Exercise prompt: All of the data that follows should be written out exactly.

Input data:
((

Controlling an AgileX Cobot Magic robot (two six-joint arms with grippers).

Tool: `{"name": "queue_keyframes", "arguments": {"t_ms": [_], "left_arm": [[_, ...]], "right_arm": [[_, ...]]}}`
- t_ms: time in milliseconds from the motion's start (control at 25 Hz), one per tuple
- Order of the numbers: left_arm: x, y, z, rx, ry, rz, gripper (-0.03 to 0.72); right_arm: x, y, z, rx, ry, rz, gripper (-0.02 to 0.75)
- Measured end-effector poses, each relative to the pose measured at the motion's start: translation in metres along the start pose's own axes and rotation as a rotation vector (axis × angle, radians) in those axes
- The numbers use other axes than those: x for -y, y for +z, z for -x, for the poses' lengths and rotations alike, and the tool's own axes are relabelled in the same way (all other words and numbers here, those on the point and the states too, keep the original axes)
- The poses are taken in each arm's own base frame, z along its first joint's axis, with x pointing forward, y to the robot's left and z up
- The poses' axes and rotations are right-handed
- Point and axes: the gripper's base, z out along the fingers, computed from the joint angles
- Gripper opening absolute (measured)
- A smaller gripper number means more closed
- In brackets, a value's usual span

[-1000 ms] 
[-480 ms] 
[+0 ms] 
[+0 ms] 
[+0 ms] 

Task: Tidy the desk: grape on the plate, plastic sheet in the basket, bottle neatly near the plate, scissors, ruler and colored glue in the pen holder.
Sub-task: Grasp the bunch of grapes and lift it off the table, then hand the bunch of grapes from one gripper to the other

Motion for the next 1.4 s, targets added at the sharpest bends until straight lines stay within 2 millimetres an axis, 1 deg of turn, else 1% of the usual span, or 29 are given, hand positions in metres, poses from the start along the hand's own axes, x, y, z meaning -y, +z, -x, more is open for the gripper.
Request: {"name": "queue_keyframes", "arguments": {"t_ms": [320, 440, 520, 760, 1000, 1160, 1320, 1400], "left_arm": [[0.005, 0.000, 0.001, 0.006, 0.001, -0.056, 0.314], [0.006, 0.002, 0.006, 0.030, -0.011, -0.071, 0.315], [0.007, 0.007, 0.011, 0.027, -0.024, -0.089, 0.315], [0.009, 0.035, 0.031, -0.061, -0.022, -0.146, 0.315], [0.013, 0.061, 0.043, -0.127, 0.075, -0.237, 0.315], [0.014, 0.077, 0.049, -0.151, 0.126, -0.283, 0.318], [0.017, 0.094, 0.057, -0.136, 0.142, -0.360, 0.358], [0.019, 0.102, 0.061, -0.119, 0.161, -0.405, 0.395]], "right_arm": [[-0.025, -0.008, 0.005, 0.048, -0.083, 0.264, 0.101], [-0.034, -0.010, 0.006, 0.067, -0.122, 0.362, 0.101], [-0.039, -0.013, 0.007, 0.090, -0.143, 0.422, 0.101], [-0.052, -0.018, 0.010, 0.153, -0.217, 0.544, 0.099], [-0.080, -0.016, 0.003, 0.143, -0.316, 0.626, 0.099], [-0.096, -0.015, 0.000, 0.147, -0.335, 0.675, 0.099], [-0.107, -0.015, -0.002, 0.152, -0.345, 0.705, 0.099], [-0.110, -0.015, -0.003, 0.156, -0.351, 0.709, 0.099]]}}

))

Exercise answer:
Controlling an AgileX Cobot Magic robot (two six-joint arms with grippers).

Tool: `{"name": "queue_keyframes", "arguments": {"t_ms": [_], "left_arm": [[_, ...]], "right_arm": [[_, ...]]}}`
- t_ms: time in milliseconds from the motion's start (control at 25 Hz), one per tuple
- Order of the numbers: left_arm: x, y, z, rx, ry, rz, gripper (-0.03 to 0.72); right_arm: x, y, z, rx, ry, rz, gripper (-0.02 to 0.75)
- Measured end-effector poses, each relative to the pose measured at the motion's start: translation in metres along the start pose's own axes and rotation as a rotation vector (axis × angle, radians) in those axes
- The numbers use other axes than those: x for -y, y for +z, z for -x, for the poses' lengths and rotations alike, and the tool's own axes are relabelled in the same way (all other words and numbers here, those on the point and the states too, keep the original axes)
- The poses are taken in each arm's own base frame, z along its first joint's axis, with x pointing forward, y to the robot's left and z up
- The poses' axes and rotations are right-handed
- Point and axes: the gripper's base, z out along the fingers, computed from the joint angles
- Gripper opening absolute (measured)
- A smaller gripper number means more closed
- In brackets, a value's usual span

[-1000 ms] 
[-480 ms] 
[+0 ms] 
[+0 ms] 
[+0 ms] 

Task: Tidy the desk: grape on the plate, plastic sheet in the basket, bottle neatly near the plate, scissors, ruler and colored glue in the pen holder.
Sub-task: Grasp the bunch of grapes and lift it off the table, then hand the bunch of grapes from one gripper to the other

Motion for the next 1.4 s, targets added at the sharpest bends until straight lines stay within 2 millimetres an axis, 1 deg of turn, else 1% of the usual span, or 29 are given, hand positions in metres, poses from the start along the hand's own axes, x, y, z meaning -y, +z, -x, more is open for the gripper.
Request: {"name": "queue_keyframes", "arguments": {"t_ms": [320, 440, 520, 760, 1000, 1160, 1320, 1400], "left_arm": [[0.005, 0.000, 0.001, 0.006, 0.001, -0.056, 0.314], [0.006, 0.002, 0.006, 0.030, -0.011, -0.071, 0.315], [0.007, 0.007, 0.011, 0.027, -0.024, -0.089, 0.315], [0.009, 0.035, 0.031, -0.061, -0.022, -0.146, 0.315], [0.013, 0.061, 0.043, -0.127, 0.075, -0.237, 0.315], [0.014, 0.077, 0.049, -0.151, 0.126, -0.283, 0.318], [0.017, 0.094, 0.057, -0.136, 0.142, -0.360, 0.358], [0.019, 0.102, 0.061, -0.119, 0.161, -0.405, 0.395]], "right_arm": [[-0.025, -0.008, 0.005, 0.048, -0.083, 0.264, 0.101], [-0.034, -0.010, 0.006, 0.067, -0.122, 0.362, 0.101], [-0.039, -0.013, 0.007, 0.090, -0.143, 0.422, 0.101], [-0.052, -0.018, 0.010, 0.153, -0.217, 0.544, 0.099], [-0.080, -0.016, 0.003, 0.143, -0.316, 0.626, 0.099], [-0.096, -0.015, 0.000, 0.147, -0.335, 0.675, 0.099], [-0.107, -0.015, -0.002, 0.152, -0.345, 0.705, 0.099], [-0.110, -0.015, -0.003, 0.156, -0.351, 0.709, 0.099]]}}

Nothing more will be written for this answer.